━━ MATERIAL FOR THE TASK ━━

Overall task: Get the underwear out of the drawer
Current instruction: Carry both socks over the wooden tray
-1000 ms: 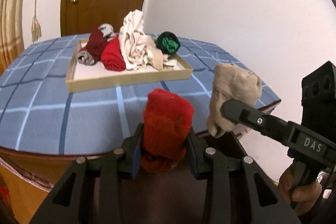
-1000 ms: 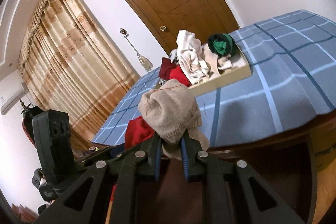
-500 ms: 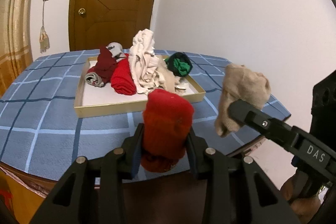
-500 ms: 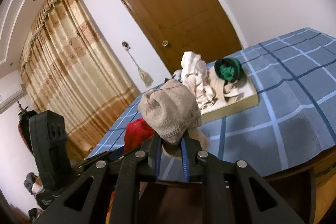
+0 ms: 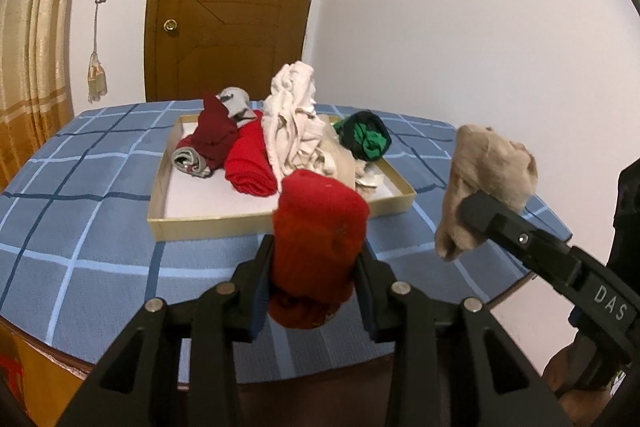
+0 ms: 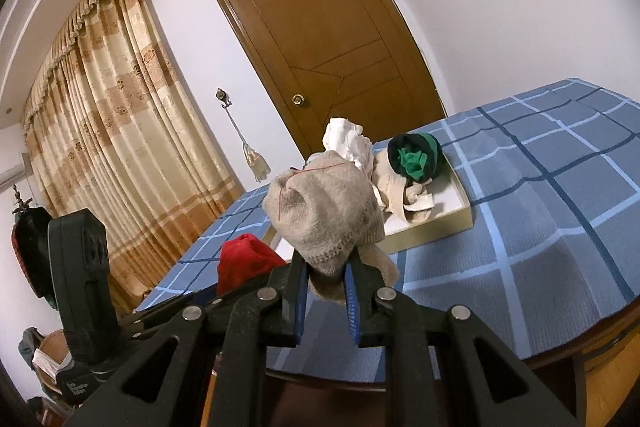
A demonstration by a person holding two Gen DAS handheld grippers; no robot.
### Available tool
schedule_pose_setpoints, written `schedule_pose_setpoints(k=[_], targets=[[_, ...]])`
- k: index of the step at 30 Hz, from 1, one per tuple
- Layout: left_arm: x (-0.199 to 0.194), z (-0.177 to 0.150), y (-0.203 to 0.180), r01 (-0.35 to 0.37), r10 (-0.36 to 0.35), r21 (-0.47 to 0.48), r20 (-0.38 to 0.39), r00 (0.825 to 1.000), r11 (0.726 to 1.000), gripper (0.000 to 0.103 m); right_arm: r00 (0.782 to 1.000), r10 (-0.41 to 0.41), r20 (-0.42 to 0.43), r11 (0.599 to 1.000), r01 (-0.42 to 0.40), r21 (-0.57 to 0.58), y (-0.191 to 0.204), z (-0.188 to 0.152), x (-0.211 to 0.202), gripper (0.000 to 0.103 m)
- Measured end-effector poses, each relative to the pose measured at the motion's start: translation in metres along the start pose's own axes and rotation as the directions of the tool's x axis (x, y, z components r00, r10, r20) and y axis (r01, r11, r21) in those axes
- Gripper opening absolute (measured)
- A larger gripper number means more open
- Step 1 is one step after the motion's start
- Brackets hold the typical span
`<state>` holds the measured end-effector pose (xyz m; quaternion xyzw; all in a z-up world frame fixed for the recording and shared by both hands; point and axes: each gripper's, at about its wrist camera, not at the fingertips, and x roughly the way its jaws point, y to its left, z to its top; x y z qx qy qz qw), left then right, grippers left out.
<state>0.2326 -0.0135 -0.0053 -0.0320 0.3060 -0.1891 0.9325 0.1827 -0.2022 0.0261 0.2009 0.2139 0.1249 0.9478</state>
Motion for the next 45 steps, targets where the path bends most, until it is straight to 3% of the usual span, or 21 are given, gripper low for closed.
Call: schedule_pose_setpoints(k=[17, 28, 39, 45], targets=[[0.016, 0.036, 0.009, -0.073, 0.069, 0.04, 0.098, 0.993, 0.996, 0.036, 0.999, 0.002, 0.036, 0.999, 0.0, -0.052, 0.015, 0.026, 0.04, 0.018], [0.052, 0.053, 0.027, -0.104, 0.102, 0.015, 0.11, 0.989, 0.994, 0.036, 0.998, -0.041, 0.051, 0.996, 0.044, -0.077, 0.008, 0.045, 0.082, 0.018], [0.083, 0.075, 0.046, -0.164, 0.165, -0.017, 0.14, 0.976, 0.986, 0.036, 0.998, -0.03, 0.062, 0.995, 0.035, -0.094, 0.001, 0.06, 0.131, 0.018], [0.105, 0.08, 0.056, -0.197, 0.199, -0.029, 0.124, 0.972, 0.98, 0.036, 0.999, -0.04, 0.033, 0.994, 0.043, -0.097, -0.003, 0.062, 0.158, 0.018]])
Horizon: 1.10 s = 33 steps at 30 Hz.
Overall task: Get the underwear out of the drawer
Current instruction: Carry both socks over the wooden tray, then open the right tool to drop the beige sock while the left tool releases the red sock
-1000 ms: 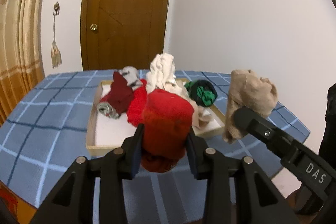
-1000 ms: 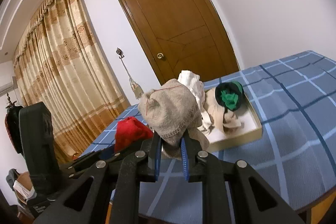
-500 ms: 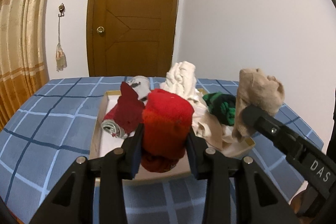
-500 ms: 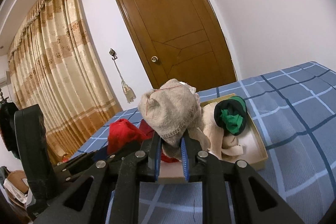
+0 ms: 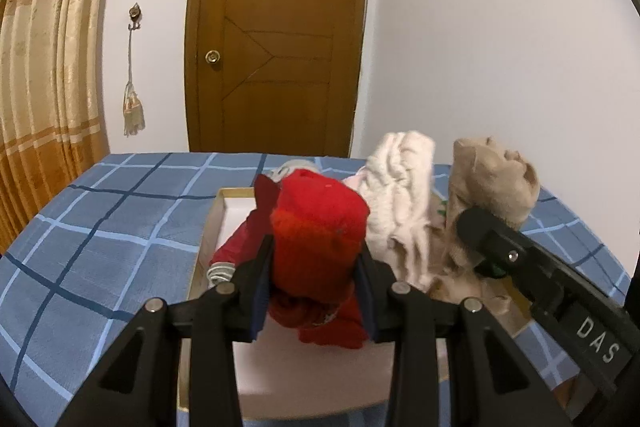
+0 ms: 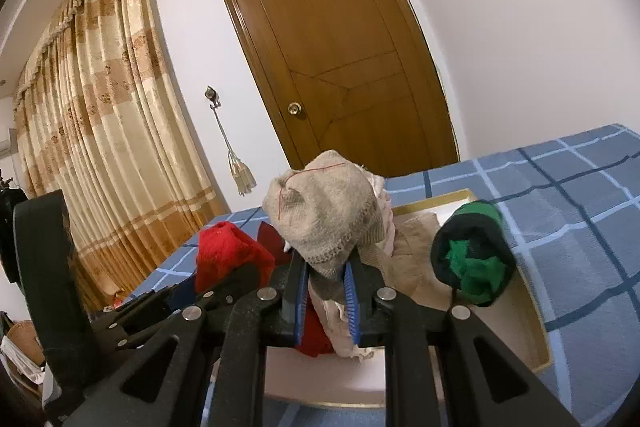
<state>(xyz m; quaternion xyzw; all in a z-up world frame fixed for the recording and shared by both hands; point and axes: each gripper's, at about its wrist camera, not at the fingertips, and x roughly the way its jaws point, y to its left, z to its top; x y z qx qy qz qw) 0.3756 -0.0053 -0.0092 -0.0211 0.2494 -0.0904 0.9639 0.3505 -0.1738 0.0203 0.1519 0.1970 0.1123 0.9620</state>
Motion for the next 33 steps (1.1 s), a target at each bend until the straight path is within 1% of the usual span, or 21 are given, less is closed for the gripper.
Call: schedule_pose_setpoints(k=[5, 10, 12, 14, 15, 17, 19, 21, 22, 24, 26, 28, 30, 33], targets=[[0.018, -0.004, 0.006, -0.03, 0.03, 0.0, -0.023, 0.999, 1.0, 0.036, 0.999, 0.005, -0.041, 1.0, -0.004, 0.014, -0.001, 0.0, 0.027, 0.018], [0.026, -0.006, 0.003, -0.061, 0.061, 0.021, -0.009, 0.998, 0.998, 0.037, 0.998, 0.016, -0.055, 0.999, -0.017, -0.03, 0.006, 0.0, 0.045, 0.018], [0.03, -0.005, 0.002, -0.067, 0.067, 0.024, -0.01, 0.998, 0.998, 0.038, 0.998, 0.021, -0.06, 0.998, -0.024, -0.05, 0.009, 0.0, 0.051, 0.019], [0.033, -0.004, 0.003, -0.07, 0.07, 0.018, -0.01, 0.997, 0.997, 0.041, 0.998, 0.017, -0.062, 0.995, -0.022, -0.094, 0.016, -0.001, 0.056, 0.019], [0.034, -0.004, 0.004, -0.073, 0.074, 0.017, -0.017, 0.997, 0.997, 0.047, 0.998, 0.017, -0.068, 0.992, -0.025, -0.122, 0.02, -0.002, 0.06, 0.019], [0.038, -0.003, 0.005, -0.072, 0.072, 0.011, -0.035, 0.997, 0.997, 0.053, 0.996, 0.038, -0.082, 0.99, -0.049, -0.132, 0.02, -0.004, 0.064, 0.019], [0.041, -0.003, 0.008, -0.09, 0.089, -0.003, -0.053, 0.995, 0.996, 0.075, 0.993, 0.079, -0.089, 0.989, -0.089, -0.119, 0.016, -0.005, 0.067, 0.019], [0.041, -0.003, 0.013, -0.105, 0.103, -0.03, -0.061, 0.993, 0.994, 0.084, 0.988, 0.13, -0.087, 0.986, -0.138, -0.097, 0.012, -0.006, 0.067, 0.02], [0.041, -0.004, 0.017, -0.107, 0.104, -0.044, -0.062, 0.993, 0.993, 0.089, 0.982, 0.168, -0.085, 0.983, -0.174, -0.066, 0.008, -0.006, 0.067, 0.024], [0.04, -0.005, 0.022, -0.106, 0.102, -0.071, -0.059, 0.993, 0.992, 0.095, 0.969, 0.232, -0.089, 0.972, -0.233, -0.005, 0.0, -0.006, 0.067, 0.034], [0.038, -0.005, 0.025, -0.104, 0.1, -0.087, -0.047, 0.994, 0.991, 0.097, 0.959, 0.273, -0.07, 0.962, -0.272, 0.032, -0.004, -0.005, 0.063, 0.054], [0.036, -0.006, 0.027, -0.1, 0.098, -0.101, -0.031, 0.995, 0.99, 0.098, 0.958, 0.284, -0.041, 0.958, -0.283, 0.034, -0.003, -0.006, 0.057, 0.059], [0.032, -0.006, 0.03, -0.102, 0.102, -0.116, -0.013, 0.995, 0.988, 0.1, 0.961, 0.276, -0.017, 0.961, -0.275, 0.021, -0.002, -0.008, 0.049, 0.059], [0.026, -0.007, 0.034, -0.107, 0.11, -0.138, 0.017, 0.994, 0.985, 0.1, 0.966, 0.255, 0.03, 0.966, -0.256, 0.019, -0.003, -0.012, 0.036, 0.059]])
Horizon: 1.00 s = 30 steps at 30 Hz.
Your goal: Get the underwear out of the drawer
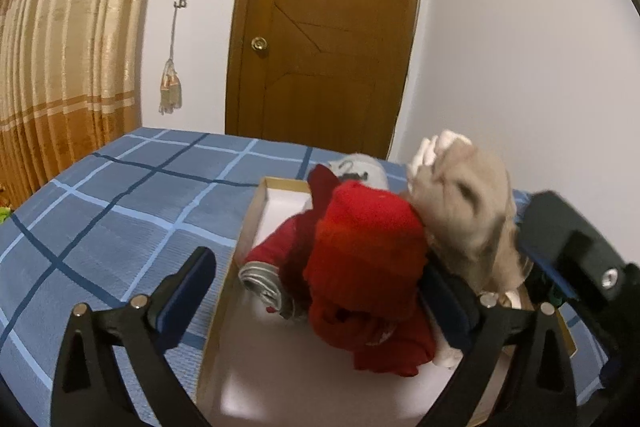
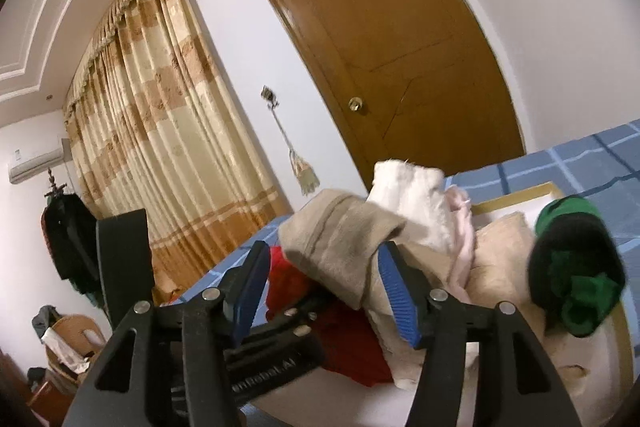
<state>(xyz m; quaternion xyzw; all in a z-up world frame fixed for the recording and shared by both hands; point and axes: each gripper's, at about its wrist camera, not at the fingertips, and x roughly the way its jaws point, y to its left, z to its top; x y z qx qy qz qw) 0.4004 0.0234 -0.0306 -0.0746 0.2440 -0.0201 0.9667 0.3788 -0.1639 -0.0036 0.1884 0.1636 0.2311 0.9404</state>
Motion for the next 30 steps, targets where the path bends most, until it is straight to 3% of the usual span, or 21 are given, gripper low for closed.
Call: schedule_pose_setpoints(k=[7, 14, 20, 30], targets=[[-0.015, -0.001, 0.008, -0.045, 0.049, -0.048, 0.076, 0.996, 0.998, 0.101, 0.983, -0.122, 0.135, 0.992, 0.118, 0.042, -0.014, 0.001, -0.033, 0.059], [-0.036, -0.004, 0.019, -0.077, 0.095, -0.108, 0.174, 0.98, 0.991, 0.102, 0.971, -0.182, 0.155, 0.983, 0.178, 0.035, -0.012, 0.004, -0.037, 0.059], [-0.033, -0.003, 0.031, -0.078, 0.104, -0.157, 0.163, 0.981, 0.984, 0.102, 0.956, -0.224, 0.188, 0.975, 0.221, 0.037, -0.014, 0.005, -0.045, 0.062], [-0.033, -0.004, 0.0, -0.121, 0.121, -0.007, 0.169, 0.978, 0.993, 0.102, 0.944, -0.27, 0.19, 0.963, 0.265, 0.047, -0.013, 0.005, -0.049, 0.064]])
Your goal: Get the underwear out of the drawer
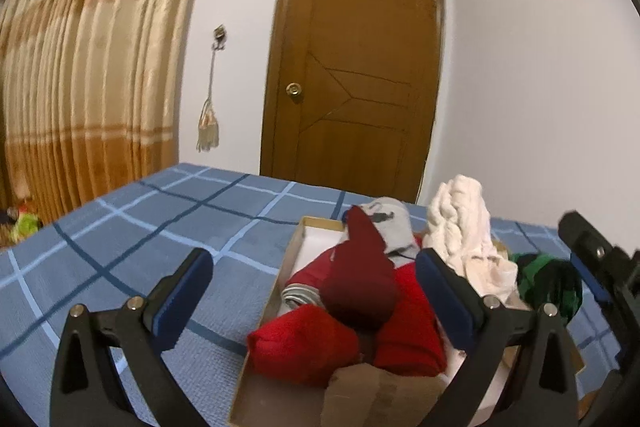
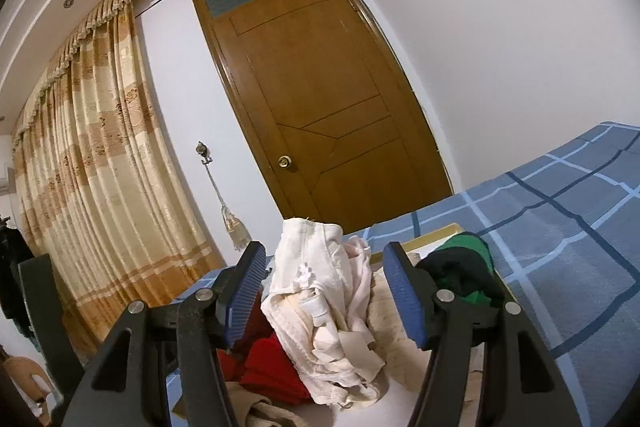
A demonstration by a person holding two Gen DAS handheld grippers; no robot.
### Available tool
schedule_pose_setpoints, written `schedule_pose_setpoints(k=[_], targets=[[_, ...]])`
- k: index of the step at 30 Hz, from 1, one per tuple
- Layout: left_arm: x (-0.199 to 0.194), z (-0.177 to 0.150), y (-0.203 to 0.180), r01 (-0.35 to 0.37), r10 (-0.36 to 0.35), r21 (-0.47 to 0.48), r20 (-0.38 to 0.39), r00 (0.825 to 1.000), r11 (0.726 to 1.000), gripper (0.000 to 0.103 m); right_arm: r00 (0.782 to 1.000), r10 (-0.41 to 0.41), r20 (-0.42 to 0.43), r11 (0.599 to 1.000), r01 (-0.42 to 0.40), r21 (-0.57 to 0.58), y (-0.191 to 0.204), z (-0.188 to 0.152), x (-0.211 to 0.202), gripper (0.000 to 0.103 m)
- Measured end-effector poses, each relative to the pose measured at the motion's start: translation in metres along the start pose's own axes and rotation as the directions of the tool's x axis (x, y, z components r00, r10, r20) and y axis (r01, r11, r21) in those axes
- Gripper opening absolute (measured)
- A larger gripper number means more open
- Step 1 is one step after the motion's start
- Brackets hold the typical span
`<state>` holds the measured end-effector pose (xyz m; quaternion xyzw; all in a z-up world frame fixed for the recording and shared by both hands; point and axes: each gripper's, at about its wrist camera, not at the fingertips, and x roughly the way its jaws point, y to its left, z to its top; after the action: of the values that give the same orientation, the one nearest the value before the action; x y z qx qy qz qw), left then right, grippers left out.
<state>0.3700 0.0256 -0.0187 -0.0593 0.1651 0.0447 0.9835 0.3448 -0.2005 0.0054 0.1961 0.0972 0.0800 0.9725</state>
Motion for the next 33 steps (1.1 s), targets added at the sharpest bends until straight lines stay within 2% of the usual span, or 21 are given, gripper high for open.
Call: schedule_pose_setpoints(k=[5, 14, 21, 24, 26, 33], targets=[[-0.006, -0.002, -0.01, 0.003, -0.003, 0.056, 0.008, 1.0, 0.998, 0.102, 0.999, -0.028, 0.02, 1.0, 0.028, -0.011, 0.003, 0.0, -0.006, 0.064], [-0.015, -0.005, -0.009, 0.03, -0.029, 0.045, -0.022, 0.999, 0.999, 0.102, 0.998, -0.058, 0.03, 0.998, 0.059, -0.032, 0.011, -0.001, -0.016, 0.064], [-0.025, -0.009, -0.009, 0.042, -0.04, 0.06, -0.033, 0.999, 0.997, 0.102, 0.996, -0.084, 0.027, 0.996, 0.084, 0.018, 0.004, -0.004, -0.028, 0.064], [-0.031, -0.012, -0.008, 0.042, -0.04, 0.062, -0.028, 0.999, 0.997, 0.102, 0.996, -0.088, -0.016, 0.995, 0.089, 0.054, -0.001, -0.008, -0.029, 0.064], [-0.035, -0.013, -0.008, 0.042, -0.041, 0.063, -0.028, 0.999, 0.997, 0.102, 0.996, -0.09, -0.012, 0.994, 0.09, 0.064, -0.002, -0.009, -0.035, 0.064], [-0.046, -0.018, -0.007, 0.046, -0.044, 0.066, -0.032, 0.999, 0.997, 0.102, 0.997, -0.075, 0.01, 0.997, 0.075, 0.008, 0.011, -0.015, -0.06, 0.064]])
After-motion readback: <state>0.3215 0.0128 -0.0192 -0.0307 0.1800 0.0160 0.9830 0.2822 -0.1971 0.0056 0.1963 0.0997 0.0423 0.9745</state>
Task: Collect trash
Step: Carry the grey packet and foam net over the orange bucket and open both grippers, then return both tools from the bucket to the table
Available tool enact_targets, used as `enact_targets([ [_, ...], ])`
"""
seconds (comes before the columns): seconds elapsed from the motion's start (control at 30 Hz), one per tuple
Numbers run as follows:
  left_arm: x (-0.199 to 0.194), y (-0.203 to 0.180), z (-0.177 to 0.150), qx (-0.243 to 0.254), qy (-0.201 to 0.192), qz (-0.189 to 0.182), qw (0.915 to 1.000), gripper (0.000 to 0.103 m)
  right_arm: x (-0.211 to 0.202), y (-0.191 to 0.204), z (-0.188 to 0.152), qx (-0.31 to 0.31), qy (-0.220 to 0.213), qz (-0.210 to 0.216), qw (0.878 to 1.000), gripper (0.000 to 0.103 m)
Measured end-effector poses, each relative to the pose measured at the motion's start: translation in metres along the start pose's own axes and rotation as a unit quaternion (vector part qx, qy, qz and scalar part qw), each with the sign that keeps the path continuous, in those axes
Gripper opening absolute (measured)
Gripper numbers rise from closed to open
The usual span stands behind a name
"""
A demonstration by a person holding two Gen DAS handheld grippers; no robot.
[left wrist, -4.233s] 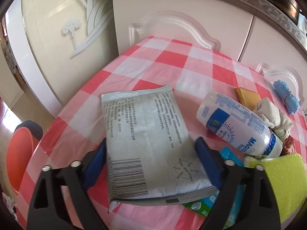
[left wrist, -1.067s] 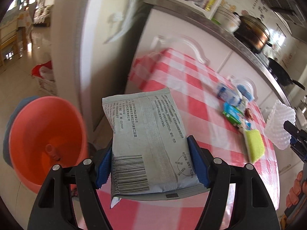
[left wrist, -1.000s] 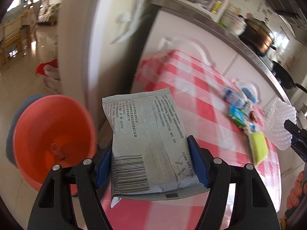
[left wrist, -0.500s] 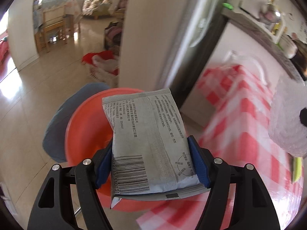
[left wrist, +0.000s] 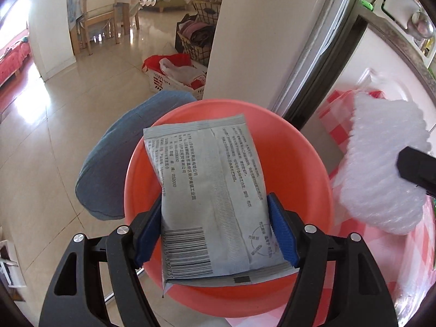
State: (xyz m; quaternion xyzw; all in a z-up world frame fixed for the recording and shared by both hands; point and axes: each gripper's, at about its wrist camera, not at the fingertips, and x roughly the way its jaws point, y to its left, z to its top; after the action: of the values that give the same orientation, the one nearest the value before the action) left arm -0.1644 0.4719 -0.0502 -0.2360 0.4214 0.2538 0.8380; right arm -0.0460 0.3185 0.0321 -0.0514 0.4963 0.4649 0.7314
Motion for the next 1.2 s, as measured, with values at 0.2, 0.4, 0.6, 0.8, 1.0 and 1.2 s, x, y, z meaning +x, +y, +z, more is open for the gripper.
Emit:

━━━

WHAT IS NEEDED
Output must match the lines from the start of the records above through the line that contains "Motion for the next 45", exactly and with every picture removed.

EXERCISE RESPONSE
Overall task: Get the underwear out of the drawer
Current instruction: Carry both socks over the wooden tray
-1000 ms: 
-1000 ms: 
-500 ms: 
-500 ms: 
+0 ms: 
+0 ms: 
A demonstration by a person holding two Gen DAS handheld grippers; no robot.
### Available tool
schedule_pose_setpoints, written `schedule_pose_setpoints(k=[_], targets=[[_, ...]])`
- k: index of the step at 30 Hz, from 1, one per tuple
- Layout: left_arm: x (-0.199 to 0.194), z (-0.177 to 0.150), y (-0.203 to 0.180), r01 (-0.35 to 0.37), r10 (-0.36 to 0.35), r21 (-0.47 to 0.48), r20 (-0.38 to 0.39), r00 (0.825 to 1.000), r11 (0.726 to 1.000), gripper (0.000 to 0.103 m); right_arm: r00 (0.782 to 1.000), r10 (-0.41 to 0.41), r20 (-0.42 to 0.43), r11 (0.599 to 1.000), r01 (-0.42 to 0.40), r21 (-0.57 to 0.58), y (-0.191 to 0.204), z (-0.188 to 0.152), x (-0.211 to 0.202), gripper (0.000 to 0.103 m)
- Measured end-effector poses, each relative to the pose measured at the motion's start: translation in metres along the start pose's own axes and rotation as the directions of the tool's x axis (x, y, z components r00, r10, r20) and y axis (r01, r11, r21) in those axes
- Gripper opening absolute (measured)
- A larger gripper number means more open
- Step 1 is one step after the motion's start
- Brackets hold the typical span
`<state>` holds the measured end-effector pose (xyz m; quaternion xyzw; all in a z-up world frame fixed for the recording and shared by both hands; point and axes: each gripper's, at about its wrist camera, not at the fingertips, and x roughly the way its jaws point, y to its left, z to its top; x y z qx qy qz qw), left then right, grippers left out.
<state>0.2326 -0.0135 -0.0053 -0.0320 0.3060 -0.1891 0.9325 0.1827 -0.2022 0.0261 0.2009 0.2139 0.1249 0.9478</state>
Motion for the next 45 steps, targets where the path bends most, until it is straight to 3% of the usual span, or 21 are given, gripper low for closed.

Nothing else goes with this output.